Slide 1

Slide 1 text

A Year of Kubernetes at Wongnai GDG Cloud Bangkok Meetup #2

Slide 2

Slide 2 text

Me ● Manatsawin Hanmongkolchai ● Junior Architect at Wongnai ● Follow me on Medium at life.wongnai.com and blog.whs.in.th

Slide 3

Slide 3 text

Why Kubernetes? ● A move to Docker is natural ○ Reproducible environment, who doesn't like it? ● What about Kubernetes

Slide 4

Slide 4 text

Why Kubernetes? ● Our infrastructure, early 2016 L7 ELB Autoscale Group EC2: Java EC2: Java EC2: Java EC2: Java EC2: CMS (HungryFatGuy, WeKorat) EC2: Internal tools RDS EC2: Cassandra

Slide 5

Slide 5 text

Why Kubernetes? ● We were transforming to a microservice world ● And also working on many new services ○ Restaurant Management System (RMS) - used in LINE MAN ○ LINE Chatbot ● Autoscaling server per service doesn't scale - each service consume less than a server

Slide 6

Slide 6 text

kubeup ● Around August 2016, I experimented with kube-aws and kubeup ● kube-aws (by CoreOS) feels experimental ● kubeup seems to be supported by mainline

Slide 7

Slide 7 text

kubeup ● The first to hit production is LINE Chatbot on 27 September 2016

Slide 8

Slide 8 text

Production day 1 ● Resource allocation were a huge pain. ● We had limited budget for cluster size (3 machines) for 2 apps ● Very modest resource request were used - nobody know how much resource we're using exactly ● This result in infighting - whenever Jenkins start building it will crash something

Slide 9

Slide 9 text

Production day 1 ● Influx of traffic to LINE Chatbot crashed our RMS development server ● In the end we used node selector. RMS and Chatbot must not be on the same server

Slide 10

Slide 10 text

We ❤ Kubernetes ● Docker containers start really fast - faster than firing up EC2 instances ● Simple deployment - edit the container tag and wait ● Readiness check ensure basic stability (but don't rely on it much) ● Web interface allow team members to skip learning kubectl (but not you)

Slide 11

Slide 11 text

Kubernetes woes ● There is no monitoring. If a pod goes into crash loop nobody know ● I wrote kube-slack to send a message to slack. https://github.com/wongnai/kube-slack ● It works, but the channel is so spammy

Slide 12

Slide 12 text

Hack we made in production ● Changing scheduler policy https://life.wongnai.com/how-kubernetes-schedule-pods-352a7bb0eb10 ● Sometimes pods of the same application schedule on one node.
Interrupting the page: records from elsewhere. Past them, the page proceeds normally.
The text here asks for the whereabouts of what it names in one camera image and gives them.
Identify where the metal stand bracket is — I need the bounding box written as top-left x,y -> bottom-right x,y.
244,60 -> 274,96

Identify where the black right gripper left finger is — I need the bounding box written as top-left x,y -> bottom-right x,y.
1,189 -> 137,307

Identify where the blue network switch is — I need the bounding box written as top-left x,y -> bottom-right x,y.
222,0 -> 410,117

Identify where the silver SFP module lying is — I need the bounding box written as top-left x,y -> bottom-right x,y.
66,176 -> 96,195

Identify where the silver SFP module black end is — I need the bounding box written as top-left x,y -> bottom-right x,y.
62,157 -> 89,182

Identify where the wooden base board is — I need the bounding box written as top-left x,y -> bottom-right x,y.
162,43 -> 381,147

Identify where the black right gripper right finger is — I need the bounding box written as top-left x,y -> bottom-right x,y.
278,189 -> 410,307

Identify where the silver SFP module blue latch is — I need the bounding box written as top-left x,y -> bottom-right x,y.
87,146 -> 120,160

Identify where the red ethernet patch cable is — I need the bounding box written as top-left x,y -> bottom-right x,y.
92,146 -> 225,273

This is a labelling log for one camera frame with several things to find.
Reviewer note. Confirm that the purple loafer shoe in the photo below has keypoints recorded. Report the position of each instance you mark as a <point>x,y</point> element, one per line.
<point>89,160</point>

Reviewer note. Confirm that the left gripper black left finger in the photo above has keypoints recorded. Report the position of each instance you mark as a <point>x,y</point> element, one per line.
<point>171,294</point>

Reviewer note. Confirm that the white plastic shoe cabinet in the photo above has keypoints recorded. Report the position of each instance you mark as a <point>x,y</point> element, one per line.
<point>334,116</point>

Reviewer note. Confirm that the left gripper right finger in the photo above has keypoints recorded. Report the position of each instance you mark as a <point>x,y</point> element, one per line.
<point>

If it goes down, the whole thing goes down. ● Most popular hack is to use inter-pod affinity, but that is available in 1.4 ● I modified the scheduler policy to prioritize spreading instead of utilization

Slide 13

Slide 13 text

What we were missing out ● 1.4: Scheduled Job, Dynamic PVC Provisioning, Init containers, Pod affinity (that's why we modified scheduler), New interface ● 1.6: Node Affinity (now master is just another node) ● 1.7: Network Policy

Slide 14

Slide 14 text

It's time for upgrade ● kubeup have no upgrade path (but there were no other tools at that time) ● To upgrade, I manually edit the launch configuration to point to new Kubernetes binary and roll the cluster ○ Which is not easy because it is gzipped

Slide 15

Slide 15 text

Migrating to Kops ● Kubeup was replaced by Kops (Kubernetes Operator) ● Kops does have an upgrade path ● Expected time to migrate: 2 months ● Actual time taken: 3.5 months

Slide 16

Slide 16 text

What went wrong ● kubectl edit make it easy to make changes, and so is the web interface ● … but the changes are not tracked! All YAML files are outdated! ○ I built a tool that do kubectl get pod -o yaml, run sanity pass, manual review then push it to new cluster ● Release scheduling issue

Slide 17

Slide 17 text

But we had (almost) no downtime ● We can move traffic using ALB host-based routing ● Broken deployment? Rollback to old server in 30 seconds - faster than DNS-based

Slide 18

Slide 18 text

Our deploying system ● We have our own deploying system - Project Eastern ● No plan for open source yet - it's deeply integrated into our Jenkins instance (that's why we can't move to GitLab)

Slide 19

Slide 19 text

Project Eastern Architecture Jenkins UI Node lookup by environment Jenkins Swarm (Kube1) K8S 1.3 API Templating Jenkins Swarm (Kube2) K8S 1.7 API Templating Jenkins Swarm (GKE) K8S 1.8 API Templating

Slide 20

Slide 20 text

Project Eastern Templating ● Logicless apiVersion: autoscaling/v1 kind: HorizontalPodAutoscaler metadata: name: wongnai-react labels: app: wongnai-react spec: targetCPUUtilizationPercentage: 100 maxReplicas: 15 minReplicas: 3 scaleTargetRef: kind: Deployment name: wongnai-react apiVersion: extensions/v1beta1 # load! overrides/hpa-${NAMESPACE}.yaml, overrides/hpa-default-val.yaml Load partials

Slide 21

Slide 21 text

Our templating system ● Simple to write, no {{ partial | indent:4 }} hack like Helm ○ Partials are automatically indented to the load partial line ● Basic condition by loading file by namespace ○ We'll need complex conditions soon…. ● Simple implementation: ○ Read one line ○ If the line begins with # load then recursively run this with the first file found ○ Indent the partials to the number of spaces found before # ● I'm considering open sourcing it, but it is low priority >_< ○ Plus we are considering other solutions

Slide 22

Slide 22 text

Kubernetes Our current architecture ALB Autoscale Group EC2: Java EC2: Java EC2: CMS (HungryFatGuy, WeKorat) EC2: Internal tools RDS EC2: Cassandra Traefik Ingress Controller nginx React NLB api-gateway Cooking Media Java (admin) Internal tools Chatbot RMS (LINEMAN) LINEMAN ALB ElastiCache

Slide 23

Slide 23 text

What we're working on ● Autoscaling cluster ● Proper resource allocation and deployment autoscaler settings ● EC2 <> K8S communication ● New deployment tool?

Slide 24

Slide 24 text

Summary ● Kubernetes is essential to our microservice architecture ● You can run Kubernetes without migrating everything ● Kubernetes upgrade is still something that has to be planned for ● You would need to build (or find) some DevOps tools, as there are no established solution yet

Slide 25

Slide 25 text

Thank you